Rob Waddell won gold at the Sydney Olympics, but he underwent life-changing surgery on his heart eight years later. He is now enjoying a normal life thanks to the incredible treatment he received from New Zealand’s expert cardiac surgeons.

Reflecting on living and competing with atrial fibrillation

When 25-year-old Rob Waddell became the single sculls Olympic champion in 2000, he burst onto Kiwi TV screens as a titan of rowing. Little did they know that in the background, he was suffering from a hereditary heart condition that threatened to derail his promising career.

“That year, I also got the world record for the 2000 metre indoor rowing machine fastest time,” he says. “I was pushing myself extremely hard.”

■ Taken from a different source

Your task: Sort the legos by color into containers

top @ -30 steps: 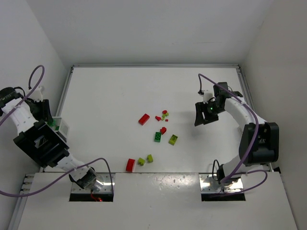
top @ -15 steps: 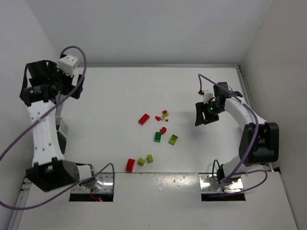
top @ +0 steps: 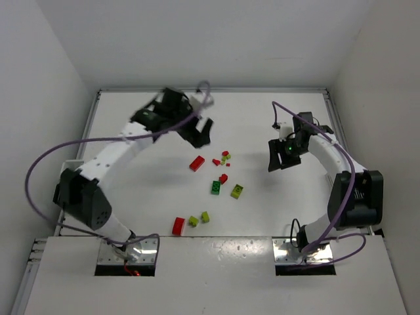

Even when Rob had just left school, he felt the aches and pains of constantly working his body to the limits.

“Around that time in certain races, I started to feel my heart was acting strangely combined with a huge loss of power,” recalls Rob. “It was very frustrating because I had it in the back of my mind that something was wrong, but I didn’t know what it was.”

Diagnosis comes as a relief

“I finally talked to my uncle (Dr Norman Sharpe, former Heart Foundation Medical Director) about how I felt. He was a professor of cardiology at Auckland University. Because of him, I was on the path to being diagnosed with a real medical problem.” 

After running several tests, doctors discovered that not only did Rob have an enlarged heart, but he was also suffering from atrial fibrillation (AF). This common heart rhythm problem can cause stroke and heart failure. 

“I was training for the Olympics at the time, and I was hungry to win the gold medal,” he says. “So realistically, several things could have caused my AF, including stress, fatigue and sleep deprivation. 

“I also learned this was likely hereditary as my father had the same problem. My symptoms occurred far earlier in life than his, probably due to the very high mileage I was doing from rowing.” 

Rob finally knew what his body had been trying to tell him the whole time. Now it was a case of what to do next. 

“It was such a relief to find out what it was and for someone to tell me it was a real medical problem, not just something in my head,” he says. “The big question afterwards was obviously, ‘How do you solve it?’” 

Rob was advised that medication (flecainide) was a solution, but he knew it wouldn’t be a permanent fix. At this time, AF ablation, a procedure now used to treat the condition, was still in its infancy. 

Sailing, the America's Cup and back to Beijing

“Winning gold in Sydney was incredible and definitely worth the effort,” says Rob. “But I had a lot of uncertainty about my condition after that. I had this gut feeling that I couldn’t do the same in Athens in 2004 as I was worried I could not control my heart.”

Knowing that he was in his prime years as an athlete, Rob turned to sailing instead. He began training as a grinder for the America’s cup and competed with Emirates Team New Zealand in their 2003, 2007, and 2013 campaigns.

“Sailing was a great experience and involved a lot of strength training,” he says. “But I still felt the pull of going back to rowing.”

In 2008 he did exactly that. Rob had to battle it out with Mahe Drysdale in a best-of-three series for the single sculls spot representing New Zealand at the Beijing Olympics.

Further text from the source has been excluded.